Information shown
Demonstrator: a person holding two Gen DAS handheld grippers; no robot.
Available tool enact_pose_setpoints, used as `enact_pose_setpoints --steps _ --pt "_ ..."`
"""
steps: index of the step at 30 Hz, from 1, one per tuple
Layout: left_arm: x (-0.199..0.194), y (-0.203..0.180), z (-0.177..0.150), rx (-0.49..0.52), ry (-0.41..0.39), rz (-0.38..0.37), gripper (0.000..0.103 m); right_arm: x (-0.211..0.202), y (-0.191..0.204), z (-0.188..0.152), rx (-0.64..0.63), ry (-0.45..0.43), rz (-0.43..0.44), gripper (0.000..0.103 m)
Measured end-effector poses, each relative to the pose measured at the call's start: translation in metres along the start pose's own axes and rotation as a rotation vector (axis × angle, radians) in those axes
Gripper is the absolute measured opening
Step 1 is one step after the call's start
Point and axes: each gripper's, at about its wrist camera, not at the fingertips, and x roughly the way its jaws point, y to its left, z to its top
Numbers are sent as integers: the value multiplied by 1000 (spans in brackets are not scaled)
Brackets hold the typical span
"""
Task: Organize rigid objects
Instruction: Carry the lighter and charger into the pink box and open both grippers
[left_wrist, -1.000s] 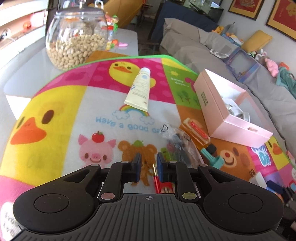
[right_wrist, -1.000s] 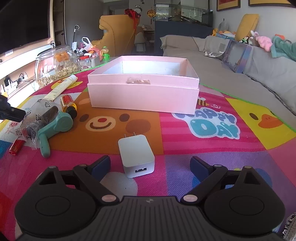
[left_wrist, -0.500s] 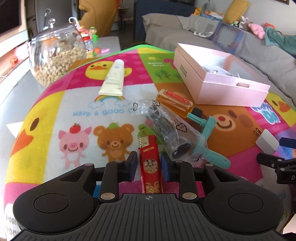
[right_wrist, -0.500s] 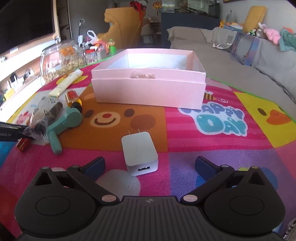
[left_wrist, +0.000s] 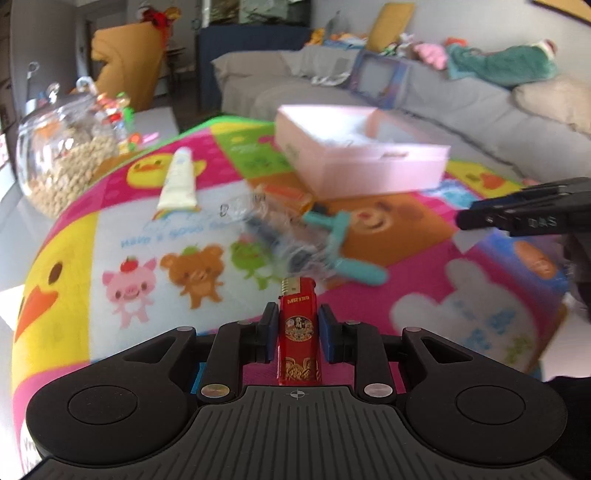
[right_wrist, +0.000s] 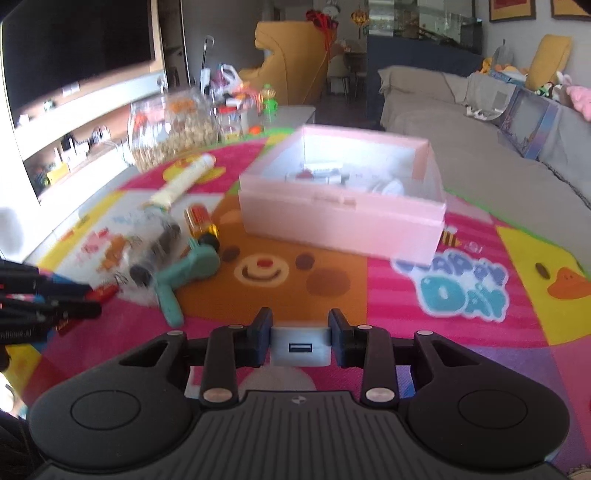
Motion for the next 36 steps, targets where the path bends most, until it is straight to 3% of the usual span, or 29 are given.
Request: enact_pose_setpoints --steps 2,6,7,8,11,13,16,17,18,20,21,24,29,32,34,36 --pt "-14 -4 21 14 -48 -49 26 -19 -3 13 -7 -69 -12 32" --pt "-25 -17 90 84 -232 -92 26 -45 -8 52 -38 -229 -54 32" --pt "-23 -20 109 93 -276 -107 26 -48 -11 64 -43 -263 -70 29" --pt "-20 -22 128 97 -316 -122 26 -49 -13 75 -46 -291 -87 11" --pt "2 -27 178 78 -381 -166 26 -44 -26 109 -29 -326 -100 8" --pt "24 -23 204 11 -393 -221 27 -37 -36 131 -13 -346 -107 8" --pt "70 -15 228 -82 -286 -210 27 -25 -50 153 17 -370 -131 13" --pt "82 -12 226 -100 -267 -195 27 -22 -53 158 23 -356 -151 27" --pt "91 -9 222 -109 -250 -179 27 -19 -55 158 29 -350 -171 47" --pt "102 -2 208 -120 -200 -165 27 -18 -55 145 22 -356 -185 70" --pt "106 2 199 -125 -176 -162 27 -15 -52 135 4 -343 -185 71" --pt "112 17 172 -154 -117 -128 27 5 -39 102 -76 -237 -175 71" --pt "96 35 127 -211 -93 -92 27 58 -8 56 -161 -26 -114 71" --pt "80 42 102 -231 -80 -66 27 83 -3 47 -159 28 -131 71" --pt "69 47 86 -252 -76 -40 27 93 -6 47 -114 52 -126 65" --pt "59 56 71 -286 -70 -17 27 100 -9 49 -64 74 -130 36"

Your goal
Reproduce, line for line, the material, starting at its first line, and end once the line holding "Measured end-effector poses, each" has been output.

Answer box
Demonstrator: a person holding two Gen DAS handheld grippers; no robot.
Available tool enact_pose_setpoints, used as `enact_pose_setpoints --steps _ --pt "_ ..."`
"""
steps: index of the step at 30 Hz, from 1, one per tuple
Layout: left_arm: x (-0.199..0.194), y (-0.203..0.180), z (-0.177..0.150), rx (-0.49..0.52), ry (-0.41..0.39), rz (-0.38..0.37), gripper (0.000..0.103 m); right_arm: x (-0.211..0.202), y (-0.191..0.204), z (-0.188..0.152), rx (-0.64..0.63), ry (-0.45..0.43), rz (-0.43..0.44), gripper (0.000..0.103 m)
Measured end-effector poses, each relative to the pose measured at the call's start: translation in metres along the start pose's own axes and rotation as a rotation vector (axis × angle, radians) in those axes

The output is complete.